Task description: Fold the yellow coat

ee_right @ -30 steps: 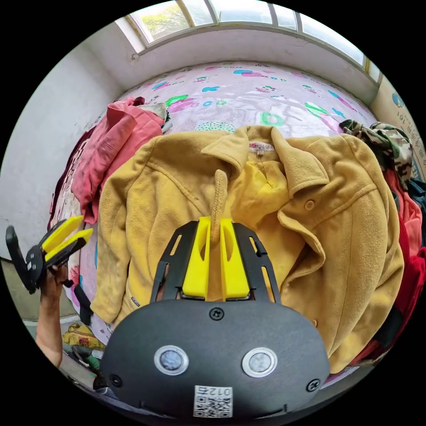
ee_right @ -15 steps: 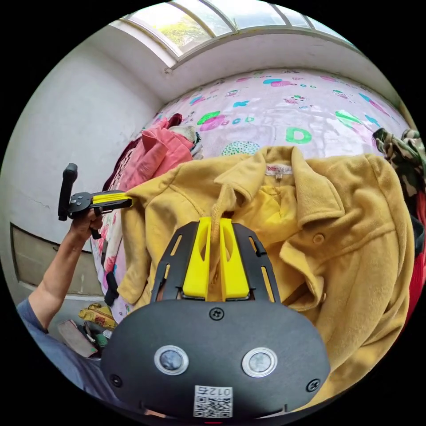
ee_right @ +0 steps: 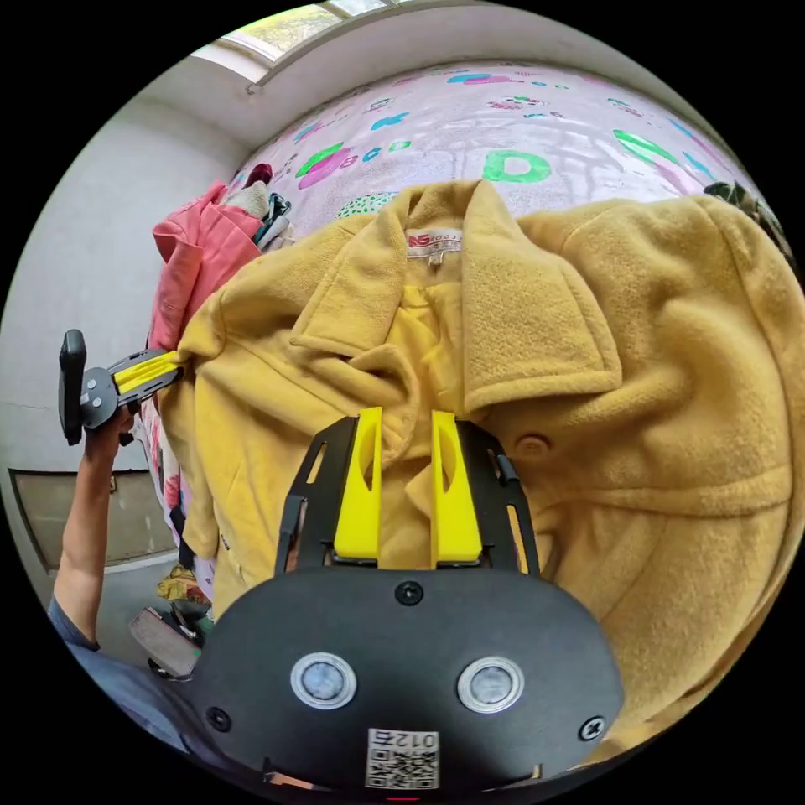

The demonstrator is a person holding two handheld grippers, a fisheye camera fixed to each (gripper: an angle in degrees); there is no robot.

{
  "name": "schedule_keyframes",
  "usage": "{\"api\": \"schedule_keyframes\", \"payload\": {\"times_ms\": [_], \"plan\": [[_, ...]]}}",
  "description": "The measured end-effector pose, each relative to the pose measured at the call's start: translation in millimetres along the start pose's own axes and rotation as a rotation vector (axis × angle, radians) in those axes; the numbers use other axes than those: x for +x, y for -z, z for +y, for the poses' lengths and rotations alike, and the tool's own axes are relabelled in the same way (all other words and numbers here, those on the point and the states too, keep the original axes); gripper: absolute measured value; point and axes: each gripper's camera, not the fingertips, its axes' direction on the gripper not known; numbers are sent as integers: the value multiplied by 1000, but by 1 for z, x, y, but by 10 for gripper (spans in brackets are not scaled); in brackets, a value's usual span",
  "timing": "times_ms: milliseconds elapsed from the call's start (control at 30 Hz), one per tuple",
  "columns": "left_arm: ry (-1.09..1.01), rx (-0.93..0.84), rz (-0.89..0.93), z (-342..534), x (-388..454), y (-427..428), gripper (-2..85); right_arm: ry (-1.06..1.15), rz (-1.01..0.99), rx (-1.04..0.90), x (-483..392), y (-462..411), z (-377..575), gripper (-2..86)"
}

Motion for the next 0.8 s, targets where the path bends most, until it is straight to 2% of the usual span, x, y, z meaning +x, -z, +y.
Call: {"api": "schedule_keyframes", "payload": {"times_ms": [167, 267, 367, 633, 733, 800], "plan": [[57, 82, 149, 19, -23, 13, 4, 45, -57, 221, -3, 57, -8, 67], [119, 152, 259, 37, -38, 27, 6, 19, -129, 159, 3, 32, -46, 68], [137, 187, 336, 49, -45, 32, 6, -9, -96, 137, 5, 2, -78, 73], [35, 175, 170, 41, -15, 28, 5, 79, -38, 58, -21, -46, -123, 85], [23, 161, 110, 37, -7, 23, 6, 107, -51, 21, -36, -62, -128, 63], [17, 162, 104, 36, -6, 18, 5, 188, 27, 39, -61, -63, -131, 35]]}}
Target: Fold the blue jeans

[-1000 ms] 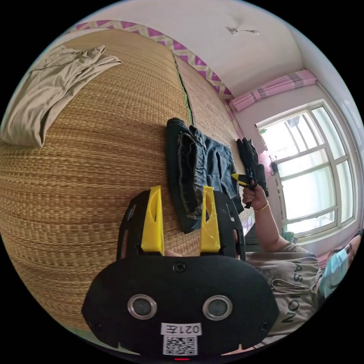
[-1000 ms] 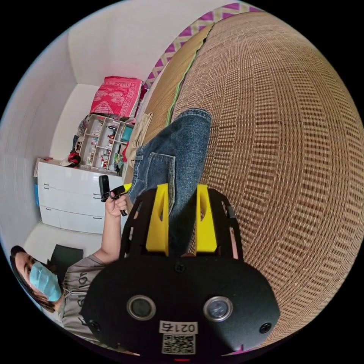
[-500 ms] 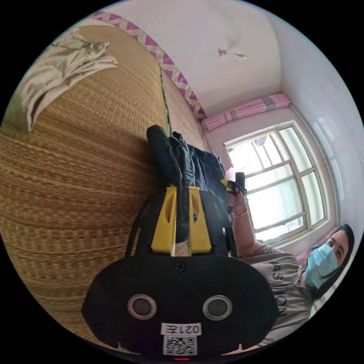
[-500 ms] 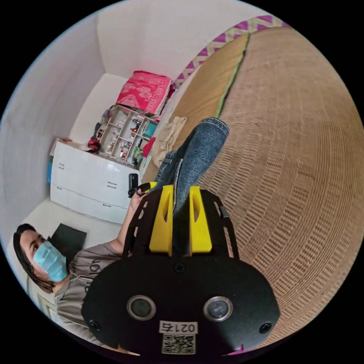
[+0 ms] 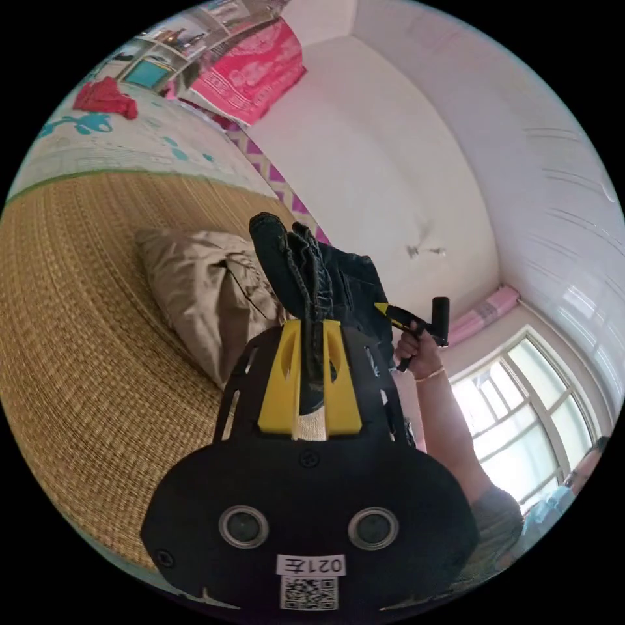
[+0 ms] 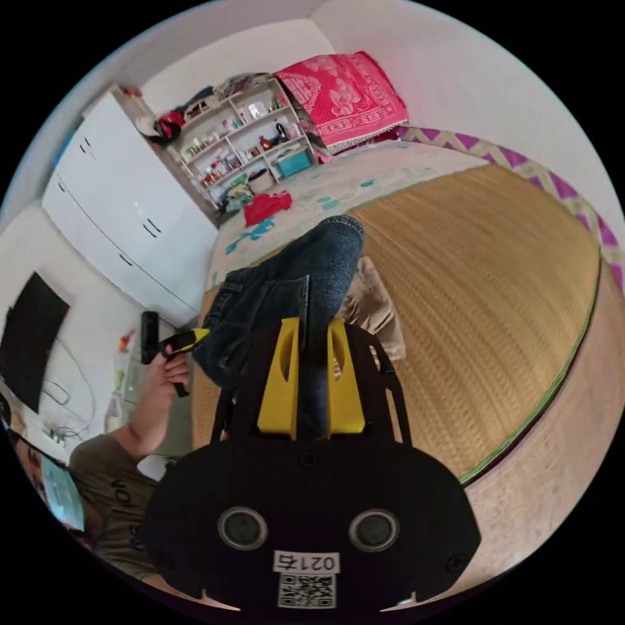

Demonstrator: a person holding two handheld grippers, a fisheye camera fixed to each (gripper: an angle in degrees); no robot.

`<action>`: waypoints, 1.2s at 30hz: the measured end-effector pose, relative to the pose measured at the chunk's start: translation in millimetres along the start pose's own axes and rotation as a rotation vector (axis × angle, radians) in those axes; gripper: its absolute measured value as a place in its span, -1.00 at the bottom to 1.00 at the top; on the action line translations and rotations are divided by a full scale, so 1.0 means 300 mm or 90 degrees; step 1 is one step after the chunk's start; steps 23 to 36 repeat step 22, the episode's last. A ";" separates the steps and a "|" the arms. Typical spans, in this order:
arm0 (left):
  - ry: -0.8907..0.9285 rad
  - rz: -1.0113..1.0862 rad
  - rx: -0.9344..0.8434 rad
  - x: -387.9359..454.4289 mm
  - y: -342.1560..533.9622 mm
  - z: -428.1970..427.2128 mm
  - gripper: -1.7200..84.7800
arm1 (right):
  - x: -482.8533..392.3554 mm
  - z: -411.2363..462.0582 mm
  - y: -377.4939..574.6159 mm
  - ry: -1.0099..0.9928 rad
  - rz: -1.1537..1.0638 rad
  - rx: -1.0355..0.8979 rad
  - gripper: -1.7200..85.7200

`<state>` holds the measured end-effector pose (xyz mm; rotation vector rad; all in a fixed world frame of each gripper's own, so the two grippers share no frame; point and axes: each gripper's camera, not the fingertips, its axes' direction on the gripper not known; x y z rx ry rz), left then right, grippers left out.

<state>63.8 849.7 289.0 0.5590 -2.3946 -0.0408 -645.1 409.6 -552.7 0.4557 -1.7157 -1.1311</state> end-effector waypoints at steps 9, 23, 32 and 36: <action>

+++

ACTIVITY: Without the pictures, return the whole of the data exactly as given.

SOLUTION FOR THIS PROBLEM:
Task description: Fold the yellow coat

ee_right @ -30 steps: 
ee_right @ -15 steps: 
ee_right @ +0 steps: 

The demonstrator is a person holding two handheld grippers, a fisheye camera fixed to each (gripper: an angle in degrees); there is no robot.

{
  "name": "schedule_keyframes",
  "usage": "{\"api\": \"schedule_keyframes\", \"payload\": {\"times_ms\": [_], \"plan\": [[_, ...]]}}",
  "description": "The measured end-effector pose, each relative to the pose measured at the call's start: translation in millimetres along the start pose's own axes and rotation as a rotation vector (axis × angle, radians) in those axes; the numbers use other axes than those: x for +x, y for -z, z for +y, for the poses' lengths and rotations alike, and the tool's own axes are relabelled in the same way (all other words and numbers here, those on the point and the states too, keep the original axes); gripper: absolute measured value; point and axes: each gripper's camera, not the fingertips, its axes' direction on the gripper not known; numbers are sent as integers: the value multiplied by 1000, but by 1 for z, x, y, but by 10 for gripper (spans in brackets are not scaled); in brackets, a value's usual span",
  "timing": "times_ms: milliseconds elapsed from the call's start (control at 30 Hz), one per tuple",
  "columns": "left_arm: ry (-1.09..1.01), rx (-0.93..0.84), rz (-0.89..0.93), z (-342..534), x (-388..454), y (-427..428), gripper (-2..85); right_arm: ry (-1.06..1.15), rz (-1.01..0.99), rx (-1.04..0.90), x (-483..392), y (-462..411), z (-377..575), gripper (-2..86)"
}

Motion for the next 0.8 s, targets where the path bends most, until it is straight to 2% of the usual span, x, y, z meaning +x, -z, +y.
Call: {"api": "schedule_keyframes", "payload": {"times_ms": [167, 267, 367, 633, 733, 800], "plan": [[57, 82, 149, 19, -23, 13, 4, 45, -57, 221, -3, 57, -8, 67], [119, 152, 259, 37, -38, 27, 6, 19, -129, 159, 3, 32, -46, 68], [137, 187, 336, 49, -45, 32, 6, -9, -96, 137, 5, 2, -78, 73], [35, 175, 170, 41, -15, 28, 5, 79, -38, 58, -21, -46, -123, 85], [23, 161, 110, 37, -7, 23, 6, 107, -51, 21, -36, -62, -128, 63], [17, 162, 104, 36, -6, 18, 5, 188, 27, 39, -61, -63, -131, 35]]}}
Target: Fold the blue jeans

[-1000 ms] 
[-1000 ms] 
[-500 ms] 
[-500 ms] 
[+0 ms] 
[+0 ms] 

Demonstrator: a person holding two handheld grippers, a fisheye camera fixed to each (gripper: an angle in degrees); no robot.

`<action>`: waypoints, 1.2s at 30hz: the measured end-effector pose, relative to the pose measured at the chunk's start: translation in millimetres along the start pose's own axes and rotation as a rotation vector (axis × angle, radians) in those axes; gripper: its absolute measured value as a place in its span, -1.00 at the bottom to 1.00 at the top; on the action line translations and rotations are divided by a full scale, so 1.0 means 300 mm or 90 degrees; step 1 is one step after the chunk's start; steps 23 to 36 repeat step 22, the episode's last. A ";" separates the steps and a "|" the arms. Typical spans, in this order:
arm0 (left):
  - ry: -0.8907..0.9285 rad
  - rz: -1.0113..1.0862 rad
  - rx: -0.9344..0.8434 rad
  - x: -387.9359..454.4289 mm
  - y: -342.1560..533.9622 mm
  - z: -428.1970..427.2128 mm
  - gripper: -1.7200..84.7800
arm1 (right):
  - x: -482.8533..392.3554 mm
  - z: -411.2363..462.0582 mm
  - y: -377.4939..574.6159 mm
  - ry: -1.0099..0.9928 rad
  - rz: -1.1537..1.0638 rad
  - rx: -1.0355..0.8979 rad
  - gripper: -1.7200..85.7200

`<state>` holds the measured end-effector pose (xyz mm; rotation vector rad; all in a fixed world frame of each gripper's own, so the two grippers share no frame; point and axes: each gripper's camera, not the fingertips, its axes' direction on the gripper not known; x y z rx ry rz), left then right, grippers left out.

<state>63.8 849.7 289.0 0.5590 -2.3946 -0.0408 -645.1 409.6 -552.7 0.4557 -1.7157 -1.1311</state> end-effector waypoints at steps 9, 23, 32 and 36: <action>

This is the complete answer to the exercise.